Senior DTS officials said the pilot project for the service would be provided initially from four exchanges only. Based on the success of the pilot project, the DTS would consider expanding the service, they said, adding that the services, based on an IP-based protocol and called IP telephony, would be launched in three months.
IP telephony is different from the software commonly used by web surfers like Net2Phone. While IP telephony relies on new and modified Internet technology, giving it an edge over currently available software that is badly constrained by the limitations of bandwidth and hardware.
IP telephony's main attraction is that it's far cheaper than conventional telephone services. According to some estimates, it is 75 per cent cheaper to use IP telephony than a telephone using conventional analogue technology in rural areas. But the government is yet to fix the tariff.
A conventional rural telephone costs anywhere between Rs 150,000 and Rs 200,000, says a member of the government's IT task force.
Private operators are unhappy that the government's telecom policy does not permit private operators to offer IP telephony services.
It may be recalled that the Department of Telecommunication had once opposed the introduction of IP telephony in the country arguing that the technology had not yet evolved and that the quality of voice through IP telephony was low.
The DTS too admits IP telephony provides worse transmission than conventional telephony.
But an official was quick to point out that "it is an emerging technology that should be tapped to fulfil the needs of a country as large as India. It is less expensive and, hence, it should be exploited."
Says a private telecom operator who has interests in this area: "The government should allow private operators to provide IP telephone services and let the market decide its utility."
It may be recalled that the IT task force set up by the prime minster also felt IP telephony should be considered as a possible alternative to reach rural areas since it was cheaper. The task-force had undertaken a project in the Warnanagar area of Kohlapur district in Maharashtra and had envisaged linking about 100 villages using the National Informatics Centre's network.
According to Paswan, the DTS was committed to providing telephones on demand in all state capitals by March 31, 2000 and will connect all villages via telephone by 2002. Earlier this week Paswan had said the government was not able to provide village public telephones due to the lack of appropriate technology.

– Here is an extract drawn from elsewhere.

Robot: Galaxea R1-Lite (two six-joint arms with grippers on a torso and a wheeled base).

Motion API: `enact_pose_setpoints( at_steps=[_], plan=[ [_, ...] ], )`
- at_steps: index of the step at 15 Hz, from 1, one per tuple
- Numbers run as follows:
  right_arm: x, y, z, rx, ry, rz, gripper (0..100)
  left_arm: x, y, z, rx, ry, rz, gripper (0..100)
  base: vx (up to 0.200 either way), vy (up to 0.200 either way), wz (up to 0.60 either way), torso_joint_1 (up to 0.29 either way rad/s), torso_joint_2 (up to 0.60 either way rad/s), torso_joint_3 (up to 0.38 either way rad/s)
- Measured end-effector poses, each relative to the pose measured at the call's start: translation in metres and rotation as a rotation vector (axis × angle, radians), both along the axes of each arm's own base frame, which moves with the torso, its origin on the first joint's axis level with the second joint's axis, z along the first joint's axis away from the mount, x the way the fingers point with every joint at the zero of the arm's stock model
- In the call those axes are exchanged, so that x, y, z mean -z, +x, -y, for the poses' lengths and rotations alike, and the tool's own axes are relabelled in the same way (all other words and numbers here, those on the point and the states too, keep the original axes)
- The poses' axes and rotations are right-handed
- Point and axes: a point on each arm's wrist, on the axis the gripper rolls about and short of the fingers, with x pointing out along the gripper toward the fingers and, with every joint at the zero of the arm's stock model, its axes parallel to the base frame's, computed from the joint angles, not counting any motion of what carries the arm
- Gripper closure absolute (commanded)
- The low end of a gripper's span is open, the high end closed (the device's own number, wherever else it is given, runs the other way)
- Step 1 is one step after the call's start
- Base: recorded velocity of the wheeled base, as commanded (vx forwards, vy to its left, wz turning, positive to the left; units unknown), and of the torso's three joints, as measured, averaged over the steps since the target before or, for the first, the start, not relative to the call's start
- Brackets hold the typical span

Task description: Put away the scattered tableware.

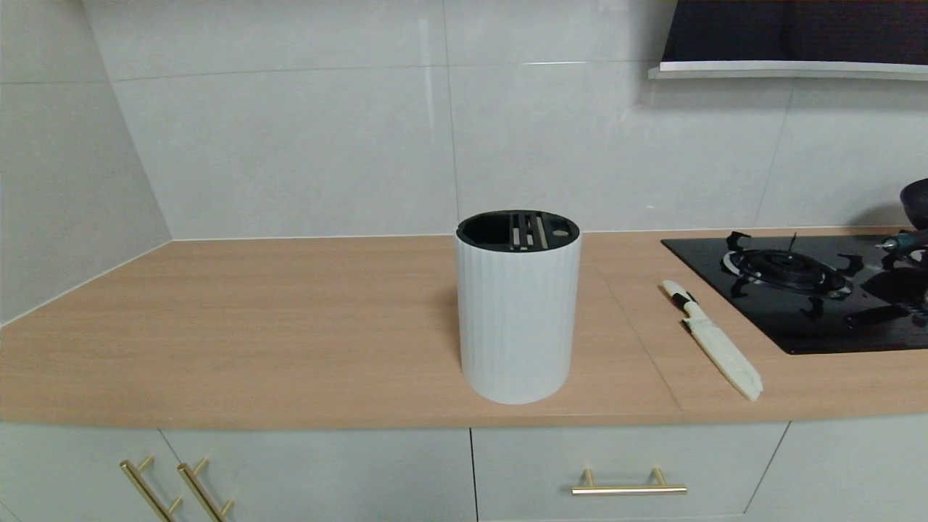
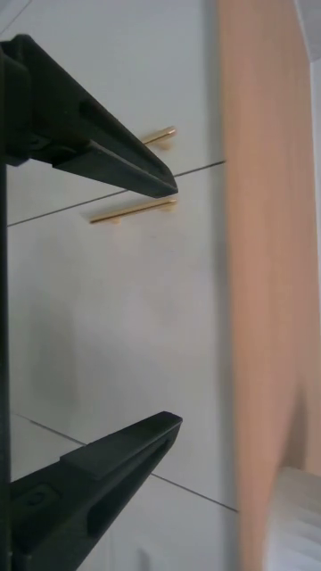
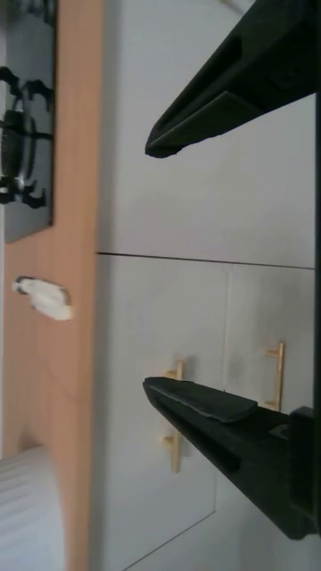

The government has been able to provide telephone connections in only 3,000 villages of the targetted 45,000 villages, he said.
Paswan had said that the DoT had formed a committee to pick technology right to provide villages with telephones. The report is expected in a month.
Regarding the quality of the network, Paswan said the DTS would replace all electro-mechanical exchanges with electronic exchanges by January 2000. Andm, to streamline the billing system, the DTS would allow consumers to pay bills in nationalised banks.